[Start of section]

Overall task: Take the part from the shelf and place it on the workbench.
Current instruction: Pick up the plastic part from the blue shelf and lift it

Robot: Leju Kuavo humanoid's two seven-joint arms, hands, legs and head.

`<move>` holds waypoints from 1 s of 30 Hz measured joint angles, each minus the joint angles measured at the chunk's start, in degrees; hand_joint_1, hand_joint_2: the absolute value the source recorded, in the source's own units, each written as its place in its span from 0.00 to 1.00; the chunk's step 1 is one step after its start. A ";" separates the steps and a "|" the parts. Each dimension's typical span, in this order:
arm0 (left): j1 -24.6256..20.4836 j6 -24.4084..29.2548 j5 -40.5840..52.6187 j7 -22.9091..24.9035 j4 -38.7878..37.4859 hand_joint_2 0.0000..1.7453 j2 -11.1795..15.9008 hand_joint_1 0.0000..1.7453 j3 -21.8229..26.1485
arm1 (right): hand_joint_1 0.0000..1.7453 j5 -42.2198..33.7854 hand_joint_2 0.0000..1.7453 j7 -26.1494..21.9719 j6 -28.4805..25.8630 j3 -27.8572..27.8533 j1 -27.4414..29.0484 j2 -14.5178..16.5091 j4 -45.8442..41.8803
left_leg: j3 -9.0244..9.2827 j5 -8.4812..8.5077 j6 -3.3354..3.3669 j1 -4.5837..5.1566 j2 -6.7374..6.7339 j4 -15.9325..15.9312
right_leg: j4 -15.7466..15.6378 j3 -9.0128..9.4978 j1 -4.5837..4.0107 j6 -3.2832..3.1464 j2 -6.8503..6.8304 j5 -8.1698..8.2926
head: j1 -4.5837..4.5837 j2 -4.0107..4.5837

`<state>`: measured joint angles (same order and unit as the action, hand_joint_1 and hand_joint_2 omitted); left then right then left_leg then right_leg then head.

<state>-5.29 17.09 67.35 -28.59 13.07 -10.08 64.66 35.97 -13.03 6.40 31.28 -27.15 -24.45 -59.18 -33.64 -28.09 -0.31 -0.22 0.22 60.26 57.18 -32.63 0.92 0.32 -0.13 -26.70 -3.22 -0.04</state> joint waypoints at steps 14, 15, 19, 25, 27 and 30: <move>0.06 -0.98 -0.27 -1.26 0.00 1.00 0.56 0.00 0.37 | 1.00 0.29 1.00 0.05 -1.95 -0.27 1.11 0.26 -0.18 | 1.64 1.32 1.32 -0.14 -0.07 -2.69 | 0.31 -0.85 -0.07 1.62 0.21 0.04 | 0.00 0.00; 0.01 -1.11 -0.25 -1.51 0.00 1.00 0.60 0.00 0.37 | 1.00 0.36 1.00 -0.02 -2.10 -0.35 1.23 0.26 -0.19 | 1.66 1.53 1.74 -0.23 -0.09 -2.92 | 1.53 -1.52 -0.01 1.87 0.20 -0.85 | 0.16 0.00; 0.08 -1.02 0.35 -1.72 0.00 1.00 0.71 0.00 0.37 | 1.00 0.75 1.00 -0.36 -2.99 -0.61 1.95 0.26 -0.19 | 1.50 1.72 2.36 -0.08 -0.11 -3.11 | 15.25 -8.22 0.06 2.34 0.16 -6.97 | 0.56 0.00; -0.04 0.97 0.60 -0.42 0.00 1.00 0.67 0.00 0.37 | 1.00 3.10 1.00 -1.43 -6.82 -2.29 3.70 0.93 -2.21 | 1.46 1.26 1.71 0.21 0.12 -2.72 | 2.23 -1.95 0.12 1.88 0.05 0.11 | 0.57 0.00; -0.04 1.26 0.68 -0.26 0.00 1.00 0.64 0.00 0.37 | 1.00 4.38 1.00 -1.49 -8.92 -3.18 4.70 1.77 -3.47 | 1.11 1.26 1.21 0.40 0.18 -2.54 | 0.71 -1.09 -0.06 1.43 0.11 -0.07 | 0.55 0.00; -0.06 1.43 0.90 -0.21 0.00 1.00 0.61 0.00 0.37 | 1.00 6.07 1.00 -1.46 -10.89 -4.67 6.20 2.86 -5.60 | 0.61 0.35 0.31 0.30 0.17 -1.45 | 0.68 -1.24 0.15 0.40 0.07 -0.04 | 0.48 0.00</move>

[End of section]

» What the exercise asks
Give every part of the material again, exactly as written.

» Solution for this problem
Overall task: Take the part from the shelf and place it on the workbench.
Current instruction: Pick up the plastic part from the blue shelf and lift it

Robot: Leju Kuavo humanoid's two seven-joint arms, hands, legs and head.

`<move>` holds waypoints from 1 s of 30 Hz measured joint angles, each minus the joint angles measured at the chunk's start, in degrees; hand_joint_1, hand_joint_2: the absolute value the source recorded, in the source's own units, each written as its place in its span from 0.00 to 1.00; the chunk's step 1 is one step after its start. A ";" separates the steps and a "|" the parts. Each dimension's typical span, in this order:
arm0 (left): j1 -24.6256..20.4836 j6 -24.4084..29.2548 j5 -40.5840..52.6187 j7 -22.9091..24.9035 j4 -38.7878..37.4859 hand_joint_2 0.0000..1.7453 j2 -11.1795..15.9008 hand_joint_1 0.0000..1.7453 j3 -21.8229..26.1485
arm1 (right): hand_joint_1 0.0000..1.7453 j5 -42.2198..33.7854 hand_joint_2 0.0000..1.7453 j7 -26.1494..21.9719 j6 -28.4805..25.8630 j3 -27.8572..27.8533 j1 -27.4414..29.0484 j2 -14.5178..16.5091 j4 -45.8442..41.8803
left_leg: j3 -9.0244..9.2827 j5 -8.4812..8.5077 j6 -3.3354..3.3669 j1 -4.5837..5.1566 j2 -6.7374..6.7339 j4 -15.9325..15.9312
right_leg: j4 -15.7466..15.6378 j3 -9.0128..9.4978 j1 -4.5837..4.0107 j6 -3.2832..3.1464 j2 -6.8503..6.8304 j5 -8.1698..8.2926
head: j1 -4.5837..4.5837 j2 -4.0107..4.5837

`<state>`: measured joint angles (same order and unit as the action, hand_joint_1 and hand_joint_2 omitted); left then right then left_leg then right_leg then head.

<state>-5.29 17.09 67.35 -28.59 13.07 -10.08 64.66 35.97 -13.03 6.40 31.28 -27.15 -24.45 -59.18 -33.64 -28.09 -0.31 -0.22 0.22 60.26 57.18 -32.63 0.92 0.32 -0.13 -26.70 -3.22 -0.04</state> joint waypoints at steps 14, 15, 19, 25, 27 and 30: <move>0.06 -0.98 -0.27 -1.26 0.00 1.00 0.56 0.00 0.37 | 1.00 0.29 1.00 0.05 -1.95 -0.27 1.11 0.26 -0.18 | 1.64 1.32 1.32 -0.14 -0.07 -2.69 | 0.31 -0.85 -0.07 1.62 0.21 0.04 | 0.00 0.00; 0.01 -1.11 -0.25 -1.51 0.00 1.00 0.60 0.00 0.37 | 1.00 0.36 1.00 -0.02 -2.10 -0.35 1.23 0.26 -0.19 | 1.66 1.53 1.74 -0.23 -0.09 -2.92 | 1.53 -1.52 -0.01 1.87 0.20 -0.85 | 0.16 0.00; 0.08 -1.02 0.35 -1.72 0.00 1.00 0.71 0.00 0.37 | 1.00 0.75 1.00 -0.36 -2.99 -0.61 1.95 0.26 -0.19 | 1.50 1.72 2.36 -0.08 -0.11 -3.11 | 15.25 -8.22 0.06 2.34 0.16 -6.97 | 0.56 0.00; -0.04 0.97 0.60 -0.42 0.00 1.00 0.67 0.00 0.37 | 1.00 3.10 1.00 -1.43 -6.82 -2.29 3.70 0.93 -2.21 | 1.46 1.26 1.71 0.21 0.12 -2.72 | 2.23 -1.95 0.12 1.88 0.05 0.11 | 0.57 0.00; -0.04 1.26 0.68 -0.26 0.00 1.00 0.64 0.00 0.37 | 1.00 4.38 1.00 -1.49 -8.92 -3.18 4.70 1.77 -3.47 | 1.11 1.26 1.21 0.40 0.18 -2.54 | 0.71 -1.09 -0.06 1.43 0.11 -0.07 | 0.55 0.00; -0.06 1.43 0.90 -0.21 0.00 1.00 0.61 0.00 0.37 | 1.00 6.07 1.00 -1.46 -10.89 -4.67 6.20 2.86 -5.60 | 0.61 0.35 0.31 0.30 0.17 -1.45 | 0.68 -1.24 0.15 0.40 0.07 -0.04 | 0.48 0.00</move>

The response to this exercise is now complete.